Every line of the records below from the line with "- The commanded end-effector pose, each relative" up to and including the line with "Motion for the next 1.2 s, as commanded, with" must be reproduced exactly, and no line outside that range.
%%
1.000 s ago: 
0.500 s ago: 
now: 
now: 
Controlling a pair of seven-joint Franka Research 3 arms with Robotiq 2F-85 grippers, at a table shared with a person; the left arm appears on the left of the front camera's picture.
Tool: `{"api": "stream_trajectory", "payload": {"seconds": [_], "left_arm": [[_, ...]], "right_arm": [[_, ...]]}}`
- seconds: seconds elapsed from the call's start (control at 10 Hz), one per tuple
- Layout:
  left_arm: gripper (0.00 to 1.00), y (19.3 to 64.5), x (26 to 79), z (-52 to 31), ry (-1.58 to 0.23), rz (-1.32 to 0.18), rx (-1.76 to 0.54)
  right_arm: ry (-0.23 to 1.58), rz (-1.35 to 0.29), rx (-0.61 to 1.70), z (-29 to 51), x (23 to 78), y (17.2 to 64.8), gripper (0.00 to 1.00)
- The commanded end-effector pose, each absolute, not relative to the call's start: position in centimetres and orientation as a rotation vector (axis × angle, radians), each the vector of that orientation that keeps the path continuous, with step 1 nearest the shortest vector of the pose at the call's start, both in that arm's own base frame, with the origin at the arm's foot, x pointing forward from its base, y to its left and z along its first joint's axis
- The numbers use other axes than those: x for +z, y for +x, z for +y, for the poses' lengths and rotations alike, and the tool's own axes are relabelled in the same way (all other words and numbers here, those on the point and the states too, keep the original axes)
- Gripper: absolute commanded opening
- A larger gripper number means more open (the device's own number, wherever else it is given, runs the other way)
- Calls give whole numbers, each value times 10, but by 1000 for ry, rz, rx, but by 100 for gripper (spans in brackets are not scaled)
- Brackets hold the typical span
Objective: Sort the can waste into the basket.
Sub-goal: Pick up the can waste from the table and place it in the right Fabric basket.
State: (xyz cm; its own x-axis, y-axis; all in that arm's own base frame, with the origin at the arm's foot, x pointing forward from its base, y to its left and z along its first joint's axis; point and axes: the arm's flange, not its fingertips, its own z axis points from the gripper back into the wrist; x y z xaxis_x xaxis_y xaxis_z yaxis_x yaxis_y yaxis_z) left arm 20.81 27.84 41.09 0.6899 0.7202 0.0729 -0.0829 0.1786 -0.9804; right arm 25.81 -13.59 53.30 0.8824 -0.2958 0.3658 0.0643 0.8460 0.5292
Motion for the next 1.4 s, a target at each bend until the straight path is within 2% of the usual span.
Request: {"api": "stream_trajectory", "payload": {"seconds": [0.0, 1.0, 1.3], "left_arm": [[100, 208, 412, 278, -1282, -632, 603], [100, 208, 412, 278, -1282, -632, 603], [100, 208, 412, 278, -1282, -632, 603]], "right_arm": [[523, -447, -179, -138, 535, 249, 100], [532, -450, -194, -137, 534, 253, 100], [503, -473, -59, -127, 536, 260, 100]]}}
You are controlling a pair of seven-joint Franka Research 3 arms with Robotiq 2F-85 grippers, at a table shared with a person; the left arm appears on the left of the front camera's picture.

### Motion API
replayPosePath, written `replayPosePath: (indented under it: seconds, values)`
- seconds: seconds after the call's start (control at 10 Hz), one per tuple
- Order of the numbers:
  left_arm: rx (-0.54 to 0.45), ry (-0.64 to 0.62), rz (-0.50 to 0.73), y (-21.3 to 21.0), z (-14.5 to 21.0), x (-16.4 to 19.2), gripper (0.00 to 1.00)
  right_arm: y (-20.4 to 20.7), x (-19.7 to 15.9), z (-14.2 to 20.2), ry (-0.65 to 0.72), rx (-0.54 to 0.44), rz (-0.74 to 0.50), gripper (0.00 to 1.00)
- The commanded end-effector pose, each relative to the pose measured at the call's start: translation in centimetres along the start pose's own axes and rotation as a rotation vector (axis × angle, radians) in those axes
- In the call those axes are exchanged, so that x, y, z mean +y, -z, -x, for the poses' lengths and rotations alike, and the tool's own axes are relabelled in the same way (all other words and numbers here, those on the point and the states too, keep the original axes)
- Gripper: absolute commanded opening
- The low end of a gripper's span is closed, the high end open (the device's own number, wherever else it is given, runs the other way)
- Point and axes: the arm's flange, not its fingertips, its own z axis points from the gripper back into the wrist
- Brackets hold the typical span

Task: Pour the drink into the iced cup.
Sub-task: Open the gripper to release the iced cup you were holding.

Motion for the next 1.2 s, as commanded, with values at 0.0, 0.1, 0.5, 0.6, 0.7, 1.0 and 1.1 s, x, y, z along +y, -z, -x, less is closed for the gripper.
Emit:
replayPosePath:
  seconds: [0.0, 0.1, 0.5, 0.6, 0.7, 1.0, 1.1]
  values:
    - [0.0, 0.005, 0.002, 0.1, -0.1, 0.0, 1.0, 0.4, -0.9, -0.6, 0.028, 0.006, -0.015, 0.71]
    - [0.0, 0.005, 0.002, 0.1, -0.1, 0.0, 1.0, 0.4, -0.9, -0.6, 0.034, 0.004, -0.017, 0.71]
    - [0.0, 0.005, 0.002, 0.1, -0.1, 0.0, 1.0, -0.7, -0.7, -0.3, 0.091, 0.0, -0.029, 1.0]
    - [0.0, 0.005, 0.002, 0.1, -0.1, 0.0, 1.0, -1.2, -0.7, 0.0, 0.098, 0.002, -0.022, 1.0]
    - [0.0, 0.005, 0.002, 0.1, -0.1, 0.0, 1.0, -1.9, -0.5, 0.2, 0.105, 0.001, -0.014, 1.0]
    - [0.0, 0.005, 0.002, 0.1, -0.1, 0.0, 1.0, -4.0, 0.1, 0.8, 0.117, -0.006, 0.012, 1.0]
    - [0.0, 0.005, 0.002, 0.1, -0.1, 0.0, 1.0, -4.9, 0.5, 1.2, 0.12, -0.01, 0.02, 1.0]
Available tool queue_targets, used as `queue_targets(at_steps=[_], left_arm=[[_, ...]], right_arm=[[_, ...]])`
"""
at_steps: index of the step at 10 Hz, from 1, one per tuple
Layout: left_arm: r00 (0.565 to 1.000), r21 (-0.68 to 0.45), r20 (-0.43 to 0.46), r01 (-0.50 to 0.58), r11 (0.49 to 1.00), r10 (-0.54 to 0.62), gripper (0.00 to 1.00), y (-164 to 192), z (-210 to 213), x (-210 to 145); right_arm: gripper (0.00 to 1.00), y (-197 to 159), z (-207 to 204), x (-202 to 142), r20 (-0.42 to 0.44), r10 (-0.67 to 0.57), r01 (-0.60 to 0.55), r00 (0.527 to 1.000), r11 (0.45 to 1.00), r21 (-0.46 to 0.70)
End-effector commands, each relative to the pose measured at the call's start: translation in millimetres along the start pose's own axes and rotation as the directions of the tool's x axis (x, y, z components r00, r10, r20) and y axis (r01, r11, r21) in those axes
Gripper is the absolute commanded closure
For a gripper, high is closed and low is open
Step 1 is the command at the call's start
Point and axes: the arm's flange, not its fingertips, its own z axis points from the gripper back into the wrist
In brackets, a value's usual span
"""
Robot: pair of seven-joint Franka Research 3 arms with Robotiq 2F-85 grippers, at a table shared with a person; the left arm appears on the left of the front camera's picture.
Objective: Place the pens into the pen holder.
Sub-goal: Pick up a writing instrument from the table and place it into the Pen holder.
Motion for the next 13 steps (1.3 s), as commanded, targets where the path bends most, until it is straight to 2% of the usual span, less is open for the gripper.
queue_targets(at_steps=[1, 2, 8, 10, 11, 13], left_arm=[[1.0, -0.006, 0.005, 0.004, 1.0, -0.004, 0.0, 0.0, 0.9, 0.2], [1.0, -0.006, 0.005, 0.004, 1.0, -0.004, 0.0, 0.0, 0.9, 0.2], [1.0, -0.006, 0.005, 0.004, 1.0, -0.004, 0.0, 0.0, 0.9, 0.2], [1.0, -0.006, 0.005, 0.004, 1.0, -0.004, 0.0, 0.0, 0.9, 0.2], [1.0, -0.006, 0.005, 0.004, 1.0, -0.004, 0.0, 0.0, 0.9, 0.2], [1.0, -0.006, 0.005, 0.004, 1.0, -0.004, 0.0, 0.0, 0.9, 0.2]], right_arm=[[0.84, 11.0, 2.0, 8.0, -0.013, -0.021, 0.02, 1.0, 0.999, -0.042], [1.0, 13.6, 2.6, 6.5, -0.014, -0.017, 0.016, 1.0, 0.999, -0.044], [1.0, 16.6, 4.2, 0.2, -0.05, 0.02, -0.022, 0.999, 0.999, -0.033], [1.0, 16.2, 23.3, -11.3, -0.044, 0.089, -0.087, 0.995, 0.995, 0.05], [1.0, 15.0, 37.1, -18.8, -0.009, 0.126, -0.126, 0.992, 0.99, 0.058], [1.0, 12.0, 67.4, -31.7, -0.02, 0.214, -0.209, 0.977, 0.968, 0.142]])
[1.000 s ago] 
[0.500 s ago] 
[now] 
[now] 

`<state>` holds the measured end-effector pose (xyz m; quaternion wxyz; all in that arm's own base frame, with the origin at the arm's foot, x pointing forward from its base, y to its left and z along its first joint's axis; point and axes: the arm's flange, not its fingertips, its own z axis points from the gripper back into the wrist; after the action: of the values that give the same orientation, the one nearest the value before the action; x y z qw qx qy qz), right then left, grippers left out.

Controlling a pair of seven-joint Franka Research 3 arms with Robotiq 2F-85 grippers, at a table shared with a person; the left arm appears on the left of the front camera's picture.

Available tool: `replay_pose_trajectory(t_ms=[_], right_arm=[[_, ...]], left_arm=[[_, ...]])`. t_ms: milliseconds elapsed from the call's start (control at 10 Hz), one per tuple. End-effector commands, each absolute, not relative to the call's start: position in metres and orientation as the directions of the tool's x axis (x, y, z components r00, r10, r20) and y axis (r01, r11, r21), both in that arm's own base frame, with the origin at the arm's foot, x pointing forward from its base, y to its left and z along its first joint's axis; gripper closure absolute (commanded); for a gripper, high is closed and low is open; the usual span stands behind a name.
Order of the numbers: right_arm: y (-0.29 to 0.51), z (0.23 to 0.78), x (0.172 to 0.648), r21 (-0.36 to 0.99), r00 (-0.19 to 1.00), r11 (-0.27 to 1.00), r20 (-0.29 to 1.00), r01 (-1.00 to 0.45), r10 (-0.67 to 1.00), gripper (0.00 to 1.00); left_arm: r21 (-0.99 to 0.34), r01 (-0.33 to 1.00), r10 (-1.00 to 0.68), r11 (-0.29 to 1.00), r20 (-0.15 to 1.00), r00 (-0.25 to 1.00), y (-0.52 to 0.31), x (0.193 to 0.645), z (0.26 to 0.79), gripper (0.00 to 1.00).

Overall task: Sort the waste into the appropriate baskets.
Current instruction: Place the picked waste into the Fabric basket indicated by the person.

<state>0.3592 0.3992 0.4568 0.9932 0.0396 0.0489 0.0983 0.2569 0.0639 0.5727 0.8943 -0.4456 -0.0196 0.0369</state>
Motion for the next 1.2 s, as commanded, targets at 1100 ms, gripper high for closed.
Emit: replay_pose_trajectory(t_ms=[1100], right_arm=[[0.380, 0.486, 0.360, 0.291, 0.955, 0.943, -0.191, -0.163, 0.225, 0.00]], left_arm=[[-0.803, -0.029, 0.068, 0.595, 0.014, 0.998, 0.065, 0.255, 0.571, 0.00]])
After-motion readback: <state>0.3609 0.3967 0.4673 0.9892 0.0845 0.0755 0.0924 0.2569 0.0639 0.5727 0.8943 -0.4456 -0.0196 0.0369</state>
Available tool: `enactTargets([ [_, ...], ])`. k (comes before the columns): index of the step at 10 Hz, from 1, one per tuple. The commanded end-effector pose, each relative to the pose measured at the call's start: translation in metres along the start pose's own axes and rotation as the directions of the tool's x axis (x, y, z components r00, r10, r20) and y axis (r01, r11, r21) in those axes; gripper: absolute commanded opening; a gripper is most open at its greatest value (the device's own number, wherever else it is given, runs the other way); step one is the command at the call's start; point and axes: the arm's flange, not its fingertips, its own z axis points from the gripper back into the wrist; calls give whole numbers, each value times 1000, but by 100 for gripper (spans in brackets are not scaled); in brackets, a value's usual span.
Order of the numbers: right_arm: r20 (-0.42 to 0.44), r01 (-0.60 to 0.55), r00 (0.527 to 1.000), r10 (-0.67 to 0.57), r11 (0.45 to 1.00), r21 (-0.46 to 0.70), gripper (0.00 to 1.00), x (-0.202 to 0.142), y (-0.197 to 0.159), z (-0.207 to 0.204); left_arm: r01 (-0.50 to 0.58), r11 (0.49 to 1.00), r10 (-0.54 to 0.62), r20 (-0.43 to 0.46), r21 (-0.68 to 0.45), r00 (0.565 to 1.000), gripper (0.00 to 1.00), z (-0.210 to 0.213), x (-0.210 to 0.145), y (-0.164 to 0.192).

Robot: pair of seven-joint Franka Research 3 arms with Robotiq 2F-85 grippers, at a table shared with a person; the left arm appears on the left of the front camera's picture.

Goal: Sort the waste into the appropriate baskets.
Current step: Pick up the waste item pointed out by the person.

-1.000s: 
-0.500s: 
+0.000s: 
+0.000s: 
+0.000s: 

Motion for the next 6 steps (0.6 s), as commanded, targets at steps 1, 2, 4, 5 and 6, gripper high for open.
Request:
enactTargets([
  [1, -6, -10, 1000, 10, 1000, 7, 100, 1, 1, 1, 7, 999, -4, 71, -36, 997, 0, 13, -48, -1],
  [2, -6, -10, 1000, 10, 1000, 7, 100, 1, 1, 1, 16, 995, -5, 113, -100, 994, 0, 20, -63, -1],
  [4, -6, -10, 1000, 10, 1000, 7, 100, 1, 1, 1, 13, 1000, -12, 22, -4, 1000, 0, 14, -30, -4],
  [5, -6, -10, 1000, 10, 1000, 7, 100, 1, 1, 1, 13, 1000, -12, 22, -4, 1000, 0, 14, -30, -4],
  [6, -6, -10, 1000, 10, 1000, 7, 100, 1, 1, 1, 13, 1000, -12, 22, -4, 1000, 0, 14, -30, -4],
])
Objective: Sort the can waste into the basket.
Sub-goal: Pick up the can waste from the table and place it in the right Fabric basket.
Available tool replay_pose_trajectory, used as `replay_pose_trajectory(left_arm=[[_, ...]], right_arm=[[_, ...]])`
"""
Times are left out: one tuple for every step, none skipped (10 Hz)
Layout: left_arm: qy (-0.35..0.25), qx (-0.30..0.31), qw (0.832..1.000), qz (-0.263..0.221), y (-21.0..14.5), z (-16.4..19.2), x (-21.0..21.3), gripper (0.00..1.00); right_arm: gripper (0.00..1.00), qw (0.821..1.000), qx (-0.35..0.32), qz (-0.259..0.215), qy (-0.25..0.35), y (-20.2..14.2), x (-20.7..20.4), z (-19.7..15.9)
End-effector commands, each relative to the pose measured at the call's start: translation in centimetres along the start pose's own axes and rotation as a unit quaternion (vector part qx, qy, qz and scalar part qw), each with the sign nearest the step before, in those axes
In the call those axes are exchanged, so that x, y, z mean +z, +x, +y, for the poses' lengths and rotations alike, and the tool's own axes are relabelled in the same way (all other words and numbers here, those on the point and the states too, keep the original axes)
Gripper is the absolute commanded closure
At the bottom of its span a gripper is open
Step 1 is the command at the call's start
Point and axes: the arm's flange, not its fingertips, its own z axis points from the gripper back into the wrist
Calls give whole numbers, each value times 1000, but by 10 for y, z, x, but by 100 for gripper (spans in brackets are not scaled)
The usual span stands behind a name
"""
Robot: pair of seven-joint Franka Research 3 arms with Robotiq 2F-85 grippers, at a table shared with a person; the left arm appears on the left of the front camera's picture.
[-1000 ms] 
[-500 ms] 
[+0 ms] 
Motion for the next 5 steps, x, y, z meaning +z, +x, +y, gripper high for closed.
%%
Written solution:
- The commanded end-effector pose, each relative to the pose measured at the call's start: translation in centimetres along the start pose's own axes and rotation as a rotation vector (axis × angle, radians) in those axes
- In the call those axes are exchanged, so that x, y, z mean +y, -z, -x, for the poses' lengths and rotations alike, and the tool's own axes are relabelled in the same way (all other words and numbers here, those on the point and the states too, keep the original axes)
- Gripper: absolute commanded opening
- The low end of a gripper's span is closed, the high end open (the device's own number, wherever else it is given, runs the other way)
- Point and axes: the arm's flange, not its fingertips, its own z axis points from the gripper back into the wrist
- Brackets hold the typical span

Task: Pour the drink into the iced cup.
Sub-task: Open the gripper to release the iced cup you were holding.

Motion for the next 1.2 s, as commanded, with values at 0.0, 0.1, 0.5, 0.6, 0.7, 1.0 and 1.1 s, x, y, z along +y, -z, -x, less is closed for the gripper.

The exercise is finished.